Content starts
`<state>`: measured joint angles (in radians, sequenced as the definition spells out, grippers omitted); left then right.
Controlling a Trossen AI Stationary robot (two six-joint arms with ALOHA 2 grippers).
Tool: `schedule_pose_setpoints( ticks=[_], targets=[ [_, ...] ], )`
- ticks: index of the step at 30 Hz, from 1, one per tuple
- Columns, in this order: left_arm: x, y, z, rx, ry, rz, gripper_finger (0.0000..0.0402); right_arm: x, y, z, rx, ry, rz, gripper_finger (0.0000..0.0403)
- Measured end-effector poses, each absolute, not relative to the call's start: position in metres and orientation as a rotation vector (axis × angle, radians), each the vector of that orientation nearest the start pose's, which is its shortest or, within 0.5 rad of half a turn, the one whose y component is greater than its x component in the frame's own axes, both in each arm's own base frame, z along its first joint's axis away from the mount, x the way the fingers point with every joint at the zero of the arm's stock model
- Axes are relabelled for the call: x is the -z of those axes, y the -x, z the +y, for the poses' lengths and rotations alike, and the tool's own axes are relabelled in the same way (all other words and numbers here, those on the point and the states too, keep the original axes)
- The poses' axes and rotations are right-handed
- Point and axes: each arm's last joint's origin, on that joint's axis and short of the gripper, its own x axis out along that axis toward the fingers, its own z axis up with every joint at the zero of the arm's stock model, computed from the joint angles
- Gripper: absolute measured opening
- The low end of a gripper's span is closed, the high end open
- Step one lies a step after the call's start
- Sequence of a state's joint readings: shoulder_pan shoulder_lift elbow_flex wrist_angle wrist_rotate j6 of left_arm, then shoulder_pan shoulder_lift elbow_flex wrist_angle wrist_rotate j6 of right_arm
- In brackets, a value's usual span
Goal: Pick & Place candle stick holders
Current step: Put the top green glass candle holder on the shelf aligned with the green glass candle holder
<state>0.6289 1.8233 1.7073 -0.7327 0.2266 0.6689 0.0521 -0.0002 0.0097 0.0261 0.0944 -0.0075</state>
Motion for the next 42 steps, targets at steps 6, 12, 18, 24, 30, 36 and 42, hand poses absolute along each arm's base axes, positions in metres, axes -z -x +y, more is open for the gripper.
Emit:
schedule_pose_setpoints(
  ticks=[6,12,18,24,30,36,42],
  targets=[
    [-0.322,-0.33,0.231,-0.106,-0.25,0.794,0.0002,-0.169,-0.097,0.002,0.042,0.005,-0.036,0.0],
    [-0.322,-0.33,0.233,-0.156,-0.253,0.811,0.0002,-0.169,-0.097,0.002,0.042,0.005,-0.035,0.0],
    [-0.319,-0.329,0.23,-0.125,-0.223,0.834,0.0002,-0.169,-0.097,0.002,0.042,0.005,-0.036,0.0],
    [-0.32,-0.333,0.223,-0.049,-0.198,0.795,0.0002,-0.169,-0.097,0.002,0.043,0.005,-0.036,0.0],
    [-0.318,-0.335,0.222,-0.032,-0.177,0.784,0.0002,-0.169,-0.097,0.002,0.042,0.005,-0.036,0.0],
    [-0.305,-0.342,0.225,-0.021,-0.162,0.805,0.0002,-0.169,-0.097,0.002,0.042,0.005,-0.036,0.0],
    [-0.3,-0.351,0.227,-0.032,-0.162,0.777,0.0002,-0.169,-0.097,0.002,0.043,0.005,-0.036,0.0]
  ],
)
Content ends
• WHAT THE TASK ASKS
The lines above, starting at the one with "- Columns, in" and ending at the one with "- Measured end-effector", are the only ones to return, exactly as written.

• TASK OUTPUT
- Columns, in this order: left_arm: x, y, z, rx, ry, rz, gripper_finger (0.0000..0.0402); right_arm: x, y, z, rx, ry, rz, gripper_finger (0.0000..0.0403)
- Measured end-effector poses, each absolute, not relative to the call's start: position in metres and orientation as a rotation vector (axis × angle, radians), each the vector of that orientation nearest the start pose's, which is its shortest or, within 0.5 rad of half a turn, the one whose y component is greater than its x component in the frame's own axes, both in each arm's own base frame, z along its first joint's axis away from the mount, x the way the fingers point with every joint at the zero of the arm's stock model

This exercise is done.